Imagine a future where you can be injected with bacteria carrying designer DNA that releases cancer-fighting drugs when it finds a tumor in your body.
A team of biological engineers at MIT have taken a big step toward this future with the development of a new programming language that allows for the quick design of complex functions for DNA sequences that can be put into living cells.
These functions can include detecting or be responding to specific issues, like a high temperature or a tumor.
Christopher Voigt, a biological engineering professor at MIT, explained how it works.
“You use a text-based language, just like you’re programming a computer,” said Voigt. “Then you take that text and you compile it and it turns it into a DNA sequence that you put into the cell, and the circuit runs inside the cell.”

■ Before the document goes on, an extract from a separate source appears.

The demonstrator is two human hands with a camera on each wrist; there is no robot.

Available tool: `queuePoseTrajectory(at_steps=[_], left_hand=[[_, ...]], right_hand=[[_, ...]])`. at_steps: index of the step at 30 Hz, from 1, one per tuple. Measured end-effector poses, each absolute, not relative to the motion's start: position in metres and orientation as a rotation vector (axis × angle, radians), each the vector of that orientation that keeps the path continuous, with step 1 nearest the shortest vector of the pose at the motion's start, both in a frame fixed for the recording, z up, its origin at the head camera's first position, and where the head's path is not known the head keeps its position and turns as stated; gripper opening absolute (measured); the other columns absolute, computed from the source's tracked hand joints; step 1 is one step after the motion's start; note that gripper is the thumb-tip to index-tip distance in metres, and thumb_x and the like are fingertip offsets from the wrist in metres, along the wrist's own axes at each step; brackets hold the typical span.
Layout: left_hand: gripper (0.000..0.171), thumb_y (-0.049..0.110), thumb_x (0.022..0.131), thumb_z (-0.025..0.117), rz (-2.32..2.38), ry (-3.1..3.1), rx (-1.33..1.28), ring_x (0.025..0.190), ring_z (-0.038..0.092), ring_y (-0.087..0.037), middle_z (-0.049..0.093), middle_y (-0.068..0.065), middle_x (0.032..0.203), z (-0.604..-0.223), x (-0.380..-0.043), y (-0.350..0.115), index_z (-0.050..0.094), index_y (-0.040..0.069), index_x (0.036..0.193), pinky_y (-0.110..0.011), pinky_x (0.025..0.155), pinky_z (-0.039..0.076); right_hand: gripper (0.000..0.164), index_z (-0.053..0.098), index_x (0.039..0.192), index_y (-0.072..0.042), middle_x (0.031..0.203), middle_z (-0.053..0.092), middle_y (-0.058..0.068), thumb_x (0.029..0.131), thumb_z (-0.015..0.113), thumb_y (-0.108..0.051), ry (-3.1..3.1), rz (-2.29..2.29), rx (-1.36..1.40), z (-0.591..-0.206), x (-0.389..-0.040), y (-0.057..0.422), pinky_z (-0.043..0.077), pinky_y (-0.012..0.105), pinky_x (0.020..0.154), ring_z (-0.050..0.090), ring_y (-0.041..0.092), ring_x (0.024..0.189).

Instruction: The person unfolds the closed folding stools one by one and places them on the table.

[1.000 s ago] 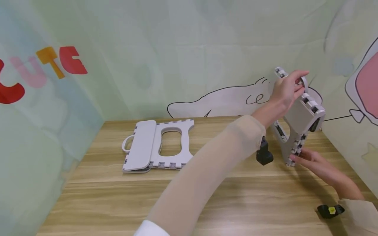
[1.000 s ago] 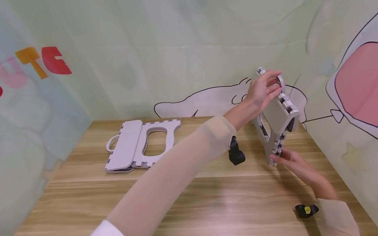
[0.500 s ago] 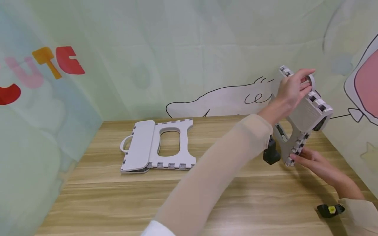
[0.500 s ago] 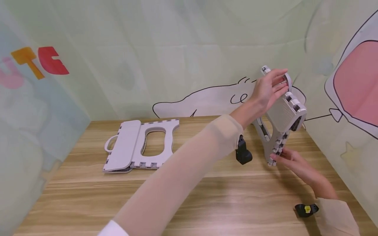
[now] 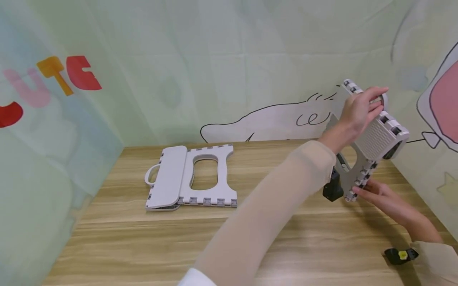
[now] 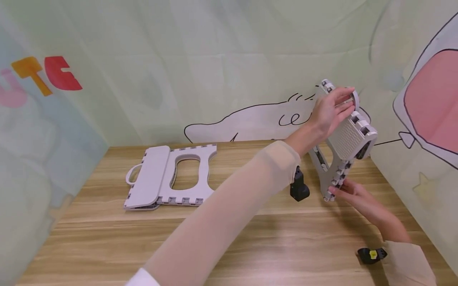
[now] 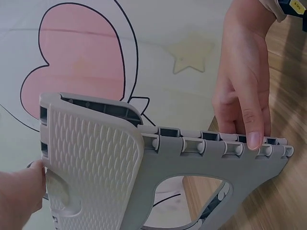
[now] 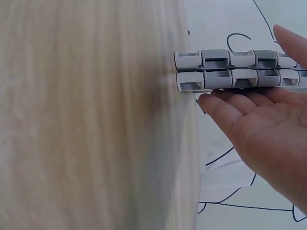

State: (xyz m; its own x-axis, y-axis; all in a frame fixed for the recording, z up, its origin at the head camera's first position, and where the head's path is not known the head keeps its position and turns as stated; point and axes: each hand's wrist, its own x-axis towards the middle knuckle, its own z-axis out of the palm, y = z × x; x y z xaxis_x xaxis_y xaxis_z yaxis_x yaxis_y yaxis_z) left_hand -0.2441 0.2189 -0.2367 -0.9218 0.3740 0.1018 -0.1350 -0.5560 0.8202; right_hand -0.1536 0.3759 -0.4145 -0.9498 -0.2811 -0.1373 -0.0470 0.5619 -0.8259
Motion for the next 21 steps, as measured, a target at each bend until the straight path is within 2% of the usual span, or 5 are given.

Until now, building a biological circuit could take as long as a year, however, the new program means “you just hit the button and immediately get a DNA sequence to test,” said Voigt.
Computers to cells
The language is based on the hardware description language Verilog, which has been more commonly used to design digital circuits.
To make it work for living cells, the researchers designed computing elements, such as sensors, that can be encoded into a DNA sequence.
Once the DNA sequences are embedded into a cell to form a circuit, these sensors, which are customizable, can be used to detect compounds, such as oxygen or glucose, or even light, temperature, and other environmental conditions.
But perhaps more impressive is that it essentially means anyone could use it to program functions they want a living cell to carry out, and it will generate the DNA without the need for special genetic engineering knowledge.
“That’s what’s really different about this,” Voigt said. “You could be a student in high school and go to the web-based server and type out the program you want, and it spits back the DNA sequence.”
During tests, the team programmed 60 circuits with different functions, and 45 of them worked successfully.
Currently, the language has been optimized for the E. coli bacteria, but the team is working on expanding the language for other strains of more common bacteria.